Племянничка своего так и не полюбила, смотрела на Леопольда как на насекомое. А в детдом не отдашь – опекунство оформлено. Тогда из квартирки – тю-тю. Обратно в город Ковров, в комнату с печным отоплением.

Через пару лет тетка умирала от рака. В больницу он пришел один раз. Тетка его уже не узнала. Но ему было все равно. Через месяц Леопольду исполнялось восемнадцать, и это означало, что никакой детдом ему больше не грозит. Просто надо научиться выживать одному. Одному на всем белом свете. Про сестру Леопольд и не вспомнил. При чем тут она?

А потом один умный человечек подсказал, как дальше жить. (Дай бог ему рая небесного, всем ему обязан.)

Все, говорил, у тебя будет – и хлеба кусок со сливочным маслом, и на коньячок хватит, и на бабенку теплую. Бабы у нас увечных любят. Потому что жалостливые! А уж если увечный и при деньжатах! Не сомневайся, согреет.

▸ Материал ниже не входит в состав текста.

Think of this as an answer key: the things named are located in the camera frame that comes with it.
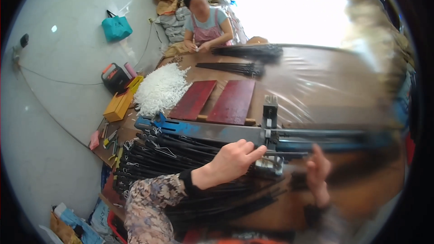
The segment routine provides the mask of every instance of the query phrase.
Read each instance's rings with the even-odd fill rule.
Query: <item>woman's arm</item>
[[[223,146],[210,163],[181,173],[189,172],[188,182],[180,180],[180,174],[172,174],[133,183],[125,205],[128,243],[178,243],[164,208],[177,205],[187,195],[194,196],[193,186],[204,190],[244,175],[250,164],[260,159],[266,150],[265,146],[254,149],[252,142],[240,139]]]
[[[193,43],[193,32],[185,29],[185,33],[184,33],[184,45],[185,47],[187,47],[189,52],[196,52],[196,49],[198,48],[194,43]]]
[[[178,204],[186,195],[178,177],[172,174],[133,183],[125,205],[128,243],[177,243],[164,208]]]
[[[223,30],[223,35],[221,35],[218,38],[215,38],[214,40],[204,42],[200,47],[199,51],[201,52],[207,52],[211,47],[222,45],[226,43],[227,41],[230,41],[234,38],[234,33],[232,31],[231,22],[229,21],[229,18],[226,18],[221,24],[221,29]]]
[[[313,212],[316,214],[313,213],[313,216],[319,218],[318,222],[313,222],[317,225],[316,243],[319,244],[340,243],[345,229],[344,219],[341,218],[338,209],[330,204],[330,195],[325,180],[331,168],[330,161],[326,159],[321,148],[315,144],[313,156],[307,161],[307,185],[315,199],[316,207]]]

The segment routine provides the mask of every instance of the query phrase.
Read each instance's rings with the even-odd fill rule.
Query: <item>pink checkered apron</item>
[[[214,21],[216,25],[209,29],[203,29],[198,27],[198,25],[196,25],[196,19],[194,18],[194,14],[192,14],[192,16],[193,17],[191,19],[193,21],[193,37],[194,37],[194,42],[196,43],[197,46],[200,46],[206,41],[211,41],[221,36],[220,25],[218,24],[218,19],[217,19],[217,10],[215,10],[215,17],[214,17]],[[232,45],[231,41],[227,41],[226,43],[219,45],[217,47],[229,46],[229,45]]]

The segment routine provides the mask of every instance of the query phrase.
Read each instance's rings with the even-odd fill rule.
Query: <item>pink bottle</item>
[[[128,73],[131,75],[131,78],[135,78],[137,73],[134,71],[133,67],[129,63],[124,64],[125,69],[127,69]]]

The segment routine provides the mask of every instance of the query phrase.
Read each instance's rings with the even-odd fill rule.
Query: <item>woman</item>
[[[212,47],[231,45],[234,33],[223,10],[211,7],[208,0],[184,0],[184,4],[191,11],[184,35],[189,52],[208,52]]]
[[[130,188],[125,206],[128,243],[179,243],[174,239],[173,227],[164,213],[164,208],[167,205],[177,205],[185,196],[198,197],[204,189],[244,175],[250,164],[259,160],[266,151],[265,146],[255,150],[252,142],[240,139],[236,143],[223,146],[210,163],[198,169],[136,181]],[[344,229],[344,222],[339,218],[337,209],[330,205],[325,182],[330,170],[330,162],[324,157],[321,148],[314,145],[313,156],[307,161],[307,185],[316,204],[316,207],[313,207],[313,216],[320,217],[317,221],[319,231],[316,243],[336,244]]]

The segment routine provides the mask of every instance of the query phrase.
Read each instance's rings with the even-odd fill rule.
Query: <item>woman's hand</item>
[[[327,206],[330,201],[326,178],[332,169],[332,165],[317,144],[312,146],[312,150],[313,156],[306,163],[307,186],[315,198],[316,205],[322,208]]]
[[[186,42],[185,47],[187,47],[188,52],[194,53],[196,52],[196,49],[198,48],[197,45],[195,45],[193,42],[189,41]]]
[[[201,46],[199,46],[199,52],[206,53],[211,49],[212,43],[210,41],[204,42]]]
[[[254,147],[253,142],[247,142],[245,139],[226,144],[210,163],[191,171],[193,185],[207,189],[246,174],[250,164],[260,159],[267,151],[264,145],[256,150]]]

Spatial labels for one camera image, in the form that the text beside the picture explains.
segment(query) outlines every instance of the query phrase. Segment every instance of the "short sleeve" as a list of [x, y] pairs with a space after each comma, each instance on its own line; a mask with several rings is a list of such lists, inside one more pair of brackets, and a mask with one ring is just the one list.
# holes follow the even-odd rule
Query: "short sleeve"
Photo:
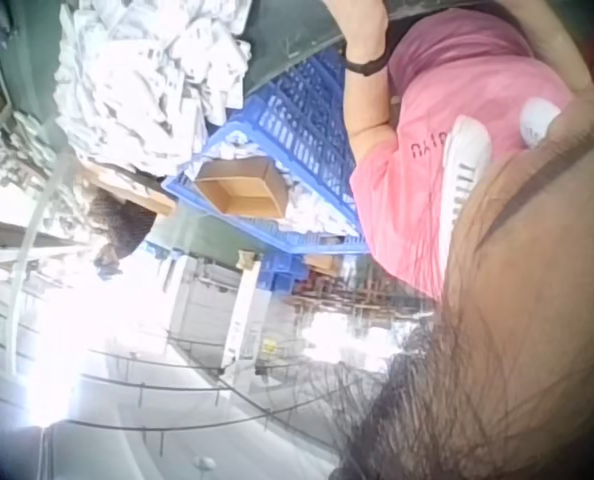
[[397, 140], [374, 147], [355, 168], [350, 186], [355, 197], [357, 213], [368, 246], [376, 254], [379, 248], [379, 226], [392, 208], [387, 199], [388, 171], [397, 152]]

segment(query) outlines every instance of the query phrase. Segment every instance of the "black watch strap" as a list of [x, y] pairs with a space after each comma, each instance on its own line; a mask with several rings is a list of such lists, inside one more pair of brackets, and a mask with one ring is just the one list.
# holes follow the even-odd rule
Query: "black watch strap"
[[383, 68], [388, 64], [389, 59], [390, 55], [388, 49], [385, 49], [381, 57], [379, 57], [376, 60], [371, 60], [368, 63], [353, 63], [349, 62], [346, 59], [346, 69], [350, 70], [351, 72], [359, 73], [364, 77], [370, 77], [371, 75], [374, 75], [377, 72], [381, 72]]

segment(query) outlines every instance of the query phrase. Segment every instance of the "cardboard box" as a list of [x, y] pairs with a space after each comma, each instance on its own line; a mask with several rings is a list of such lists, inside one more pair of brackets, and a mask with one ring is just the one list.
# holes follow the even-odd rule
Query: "cardboard box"
[[316, 272], [331, 277], [339, 276], [343, 261], [343, 255], [304, 255], [306, 265]]
[[218, 211], [227, 215], [283, 218], [286, 213], [288, 187], [270, 158], [204, 163], [195, 186]]

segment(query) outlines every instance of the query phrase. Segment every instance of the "blue plastic crate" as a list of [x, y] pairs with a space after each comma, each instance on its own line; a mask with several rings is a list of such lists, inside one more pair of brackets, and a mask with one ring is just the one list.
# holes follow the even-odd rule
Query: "blue plastic crate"
[[290, 253], [266, 253], [261, 259], [261, 269], [264, 272], [291, 273], [293, 259]]
[[257, 288], [272, 291], [274, 279], [274, 272], [259, 272], [259, 277], [257, 277]]
[[306, 280], [308, 278], [308, 272], [310, 269], [308, 265], [304, 264], [303, 261], [299, 260], [297, 265], [293, 265], [292, 267], [292, 274], [295, 277], [295, 280]]
[[276, 273], [273, 280], [273, 292], [275, 293], [293, 293], [295, 277], [289, 273]]
[[[360, 230], [349, 183], [355, 162], [342, 118], [343, 78], [341, 57], [333, 49], [292, 67], [251, 95], [243, 110], [210, 137], [204, 153], [232, 134], [245, 136]], [[273, 221], [221, 215], [183, 173], [169, 177], [163, 187], [182, 201], [288, 253], [368, 252], [361, 237], [340, 242], [327, 234], [282, 232]]]

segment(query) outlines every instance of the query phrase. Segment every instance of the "person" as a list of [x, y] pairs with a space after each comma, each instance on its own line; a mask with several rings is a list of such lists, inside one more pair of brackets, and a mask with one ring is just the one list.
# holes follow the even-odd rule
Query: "person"
[[119, 261], [131, 255], [152, 229], [157, 214], [131, 202], [120, 201], [97, 189], [88, 215], [104, 229], [108, 243], [98, 252], [94, 265], [103, 279], [121, 273]]
[[393, 360], [331, 478], [594, 479], [594, 85], [579, 51], [544, 0], [501, 0], [523, 32], [448, 10], [386, 68], [382, 0], [325, 3], [347, 42], [371, 253], [437, 301], [427, 354]]

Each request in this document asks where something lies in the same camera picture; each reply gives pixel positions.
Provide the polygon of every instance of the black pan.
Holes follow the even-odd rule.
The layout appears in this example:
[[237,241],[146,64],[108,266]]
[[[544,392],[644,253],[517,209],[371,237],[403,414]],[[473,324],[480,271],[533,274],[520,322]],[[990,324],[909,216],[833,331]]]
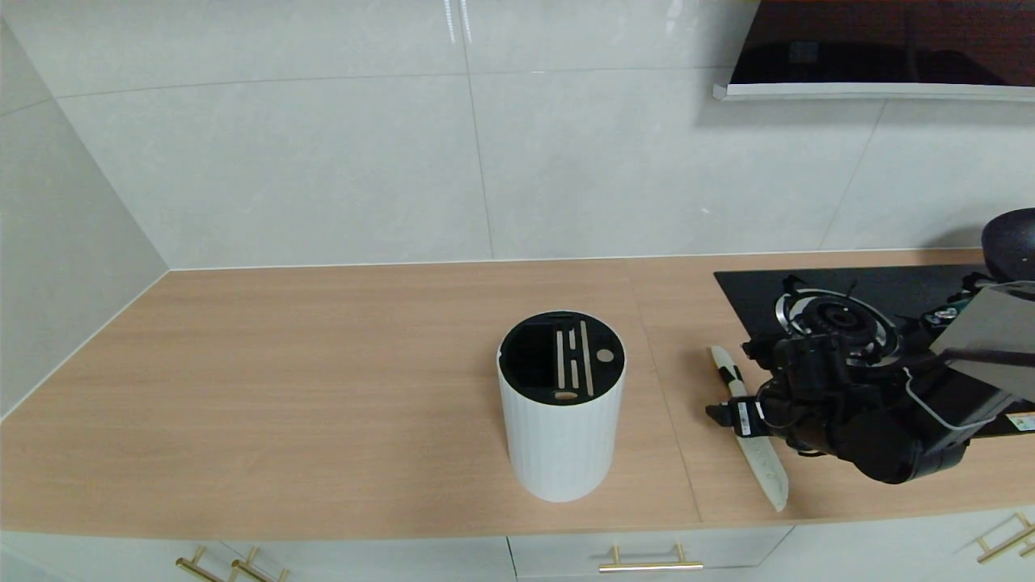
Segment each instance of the black pan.
[[1035,281],[1035,208],[993,219],[981,231],[981,251],[997,281]]

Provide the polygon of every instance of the drawer handle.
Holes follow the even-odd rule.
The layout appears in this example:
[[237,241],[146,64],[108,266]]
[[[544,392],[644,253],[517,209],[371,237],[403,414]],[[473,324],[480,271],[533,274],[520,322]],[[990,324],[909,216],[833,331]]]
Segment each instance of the drawer handle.
[[189,560],[184,558],[176,558],[176,565],[188,572],[191,576],[201,578],[205,582],[223,582],[223,580],[220,580],[218,576],[198,565],[198,562],[201,560],[201,557],[203,555],[205,555],[204,546],[198,548],[198,551],[195,552],[195,557],[190,558]]
[[256,582],[284,582],[285,580],[288,579],[287,570],[280,571],[280,578],[277,580],[273,580],[272,578],[256,570],[254,562],[256,560],[256,556],[258,555],[259,555],[259,548],[252,548],[252,551],[248,552],[247,560],[245,561],[234,560],[233,562],[230,563],[230,568],[234,569],[234,574],[240,572],[241,574],[247,576],[248,578],[255,580]]
[[704,570],[704,562],[686,561],[686,554],[683,553],[683,545],[676,544],[676,553],[679,554],[679,561],[658,562],[658,563],[623,563],[618,552],[618,546],[611,547],[611,554],[615,557],[613,563],[601,563],[600,574],[612,572],[656,572],[660,570]]
[[[1003,542],[1002,544],[996,546],[995,548],[988,547],[988,543],[984,541],[983,535],[981,537],[978,537],[977,545],[980,546],[982,550],[984,550],[984,553],[977,557],[977,563],[983,564],[992,560],[993,558],[999,557],[1003,555],[1003,553],[1005,553],[1010,548],[1016,546],[1017,544],[1021,544],[1022,542],[1026,542],[1029,536],[1035,534],[1035,525],[1029,523],[1028,520],[1025,518],[1025,516],[1023,516],[1022,514],[1013,514],[1013,517],[1017,518],[1017,521],[1021,522],[1021,525],[1024,526],[1024,529],[1014,533],[1013,535],[1010,536],[1009,540]],[[1022,550],[1021,555],[1027,556],[1028,554],[1030,554],[1032,552],[1031,548],[1032,547],[1029,546],[1028,548]]]

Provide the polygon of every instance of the label sticker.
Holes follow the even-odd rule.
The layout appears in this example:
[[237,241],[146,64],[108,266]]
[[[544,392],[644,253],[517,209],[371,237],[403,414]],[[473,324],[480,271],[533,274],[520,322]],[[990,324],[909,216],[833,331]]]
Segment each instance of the label sticker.
[[1035,431],[1035,412],[1011,412],[1006,415],[1018,431]]
[[740,432],[744,436],[749,436],[751,434],[751,423],[747,418],[747,403],[738,402],[737,410],[740,412]]

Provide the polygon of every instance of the white tile wall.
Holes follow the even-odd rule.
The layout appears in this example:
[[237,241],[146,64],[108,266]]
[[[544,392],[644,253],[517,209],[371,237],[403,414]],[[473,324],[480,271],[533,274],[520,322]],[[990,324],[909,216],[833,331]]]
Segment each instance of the white tile wall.
[[6,0],[4,13],[58,97],[466,71],[442,0]]
[[0,414],[166,271],[53,100],[0,117]]
[[1035,206],[1035,105],[889,101],[824,249],[977,246]]
[[733,66],[758,0],[467,0],[471,72]]
[[0,21],[0,115],[51,98],[22,46]]
[[5,10],[176,268],[960,245],[1035,205],[1030,106],[712,100],[757,4]]
[[473,76],[496,257],[817,249],[882,104],[720,104],[723,74]]
[[173,268],[492,256],[463,76],[60,103]]

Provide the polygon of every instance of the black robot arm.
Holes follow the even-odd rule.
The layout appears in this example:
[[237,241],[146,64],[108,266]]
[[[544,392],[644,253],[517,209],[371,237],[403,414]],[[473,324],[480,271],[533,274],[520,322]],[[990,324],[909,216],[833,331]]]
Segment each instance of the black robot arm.
[[[744,351],[772,379],[755,397],[709,406],[709,416],[738,436],[775,436],[802,455],[832,455],[889,484],[955,466],[985,421],[1018,400],[948,362],[1035,367],[1028,353],[953,349],[860,379],[835,334],[764,338]],[[734,421],[733,411],[748,417]]]

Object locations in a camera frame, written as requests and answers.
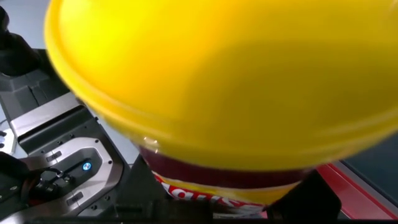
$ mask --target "plastic container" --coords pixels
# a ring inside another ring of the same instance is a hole
[[[391,2],[52,1],[45,41],[177,197],[256,207],[396,131]]]

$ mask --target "silver metal frame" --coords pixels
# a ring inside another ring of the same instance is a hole
[[[85,209],[85,207],[89,206],[102,197],[106,192],[115,187],[122,176],[123,165],[114,163],[112,157],[108,154],[103,144],[94,138],[75,138],[42,156],[28,157],[23,159],[23,161],[30,169],[50,167],[58,162],[63,161],[72,154],[85,149],[95,149],[102,159],[101,167],[96,175],[87,180],[85,183],[79,185],[68,195],[51,202],[14,213],[1,221],[0,224],[22,224],[27,220],[37,217],[78,215],[82,210]],[[58,151],[60,151],[62,155],[51,162],[47,162],[46,158],[48,156],[54,155]],[[76,203],[70,206],[67,205],[67,200],[71,199],[80,192],[83,194],[83,198],[77,200]]]
[[[16,138],[19,138],[40,125],[43,125],[80,105],[80,102],[76,99],[73,93],[67,93],[17,117],[16,119],[13,119],[10,122],[10,127]]]

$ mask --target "black plastic part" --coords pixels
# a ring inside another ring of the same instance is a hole
[[[103,135],[100,125],[90,111],[84,106],[79,106],[30,131],[18,140],[29,156],[39,156],[55,149],[60,142],[69,141],[70,134],[76,138],[97,138]]]
[[[15,77],[39,67],[39,56],[19,35],[7,33],[0,49],[0,72]]]
[[[267,214],[289,223],[297,220],[335,222],[340,210],[341,202],[337,195],[322,176],[313,171],[305,181],[267,209]]]
[[[69,92],[52,68],[46,51],[37,49],[35,53],[40,59],[35,70],[16,77],[0,74],[0,104],[8,121]]]
[[[25,180],[28,174],[29,169],[25,163],[9,154],[0,152],[0,177],[7,176],[16,180]]]
[[[342,161],[383,197],[398,207],[398,134]]]

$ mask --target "black machine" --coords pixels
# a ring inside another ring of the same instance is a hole
[[[130,169],[45,50],[8,31],[1,7],[0,20],[0,103],[28,154],[0,153],[0,224],[347,222],[317,171],[267,208],[268,219],[214,219],[215,205],[172,200],[141,157]]]

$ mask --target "red surface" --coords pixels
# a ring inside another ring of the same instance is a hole
[[[318,172],[340,198],[341,210],[352,219],[398,219],[333,164],[319,167]]]

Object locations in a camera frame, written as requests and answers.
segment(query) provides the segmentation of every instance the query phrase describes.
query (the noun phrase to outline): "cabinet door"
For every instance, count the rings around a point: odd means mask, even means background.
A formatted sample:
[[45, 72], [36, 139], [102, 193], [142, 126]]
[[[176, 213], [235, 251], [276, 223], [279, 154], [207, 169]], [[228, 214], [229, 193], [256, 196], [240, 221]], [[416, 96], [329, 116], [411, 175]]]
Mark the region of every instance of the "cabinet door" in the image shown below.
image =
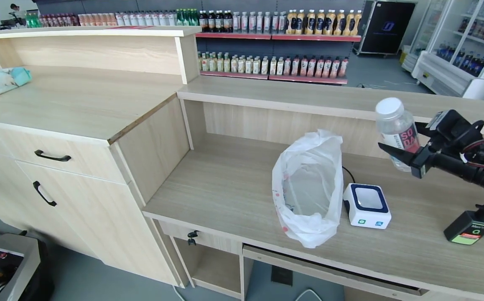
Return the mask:
[[127, 185], [19, 162], [30, 180], [106, 265], [176, 285]]
[[74, 251], [93, 256], [68, 223], [34, 190], [17, 163], [0, 155], [0, 219], [20, 230], [35, 230]]

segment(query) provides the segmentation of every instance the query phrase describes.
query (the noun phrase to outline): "refrigerator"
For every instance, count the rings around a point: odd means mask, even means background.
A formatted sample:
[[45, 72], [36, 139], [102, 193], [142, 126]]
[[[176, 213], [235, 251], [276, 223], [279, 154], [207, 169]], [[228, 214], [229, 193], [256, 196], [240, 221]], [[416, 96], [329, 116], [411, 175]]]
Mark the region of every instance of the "refrigerator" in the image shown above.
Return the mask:
[[484, 0], [450, 0], [411, 73], [439, 95], [484, 99]]

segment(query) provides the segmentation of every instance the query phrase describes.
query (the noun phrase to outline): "white bottle cap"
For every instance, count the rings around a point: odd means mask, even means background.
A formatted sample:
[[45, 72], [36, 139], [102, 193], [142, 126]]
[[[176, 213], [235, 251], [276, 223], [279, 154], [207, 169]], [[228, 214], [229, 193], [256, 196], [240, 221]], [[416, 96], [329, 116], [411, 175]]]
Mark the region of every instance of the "white bottle cap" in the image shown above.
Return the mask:
[[396, 117], [404, 112], [404, 104], [396, 97], [381, 100], [376, 105], [376, 113], [383, 119]]

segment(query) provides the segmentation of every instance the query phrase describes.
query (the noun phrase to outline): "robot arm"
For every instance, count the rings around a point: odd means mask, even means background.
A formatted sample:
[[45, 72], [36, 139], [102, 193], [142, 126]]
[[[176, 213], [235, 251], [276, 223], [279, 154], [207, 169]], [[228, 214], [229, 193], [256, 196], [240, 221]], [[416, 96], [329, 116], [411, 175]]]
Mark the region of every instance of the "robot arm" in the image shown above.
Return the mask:
[[437, 113], [429, 123], [415, 122], [419, 134], [430, 138], [416, 153], [409, 153], [383, 143], [380, 148], [411, 167], [422, 179], [435, 167], [465, 181], [484, 187], [484, 122], [469, 123], [455, 110]]

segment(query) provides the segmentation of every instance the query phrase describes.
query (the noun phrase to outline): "checkout counter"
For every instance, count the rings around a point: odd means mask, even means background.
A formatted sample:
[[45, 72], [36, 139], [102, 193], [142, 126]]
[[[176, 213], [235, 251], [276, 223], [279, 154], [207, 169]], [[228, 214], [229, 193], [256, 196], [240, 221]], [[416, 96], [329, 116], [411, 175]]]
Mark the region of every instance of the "checkout counter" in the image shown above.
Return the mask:
[[[16, 173], [0, 173], [0, 185], [19, 187], [0, 194], [0, 218], [107, 265], [242, 300], [255, 260], [343, 284], [348, 301], [375, 298], [365, 293], [484, 300], [484, 240], [463, 246], [443, 235], [484, 202], [484, 190], [438, 170], [422, 180], [397, 171], [377, 146], [374, 121], [386, 97], [420, 122], [447, 109], [484, 120], [483, 101], [200, 76], [199, 31], [0, 33], [0, 67], [25, 65], [33, 76], [0, 95], [0, 163]], [[360, 183], [382, 187], [393, 214], [387, 229], [353, 227], [344, 210], [337, 234], [315, 249], [283, 233], [271, 169], [317, 128], [343, 137], [343, 166]], [[72, 160], [39, 158], [36, 149]], [[57, 206], [30, 195], [36, 179]], [[2, 198], [23, 195], [20, 216], [10, 213]]]

Выучился он на часовщика. Капала денежка, капала. Небольшая, но на хлебушек с маслом хватало. И даже на икорку поверх маслица тоже. А потом одна старушенция пришла – чистенькая, сухонькая, в шляпке потертой. И дрожащими ручками протянула ему брошечку, в батистовый пожелтевший платочек завернутую. Он эту брошечку взял и чуть не ахнул. Еле сдержался.

Сказал:

– Покажу, постараюсь помочь. Есть люди, есть, кто может заинтересоваться подобным.

Старушка все причитала, что брошечка старая, очень старая. Еще прабабкина. Прабабка на балах в ней гарцевала.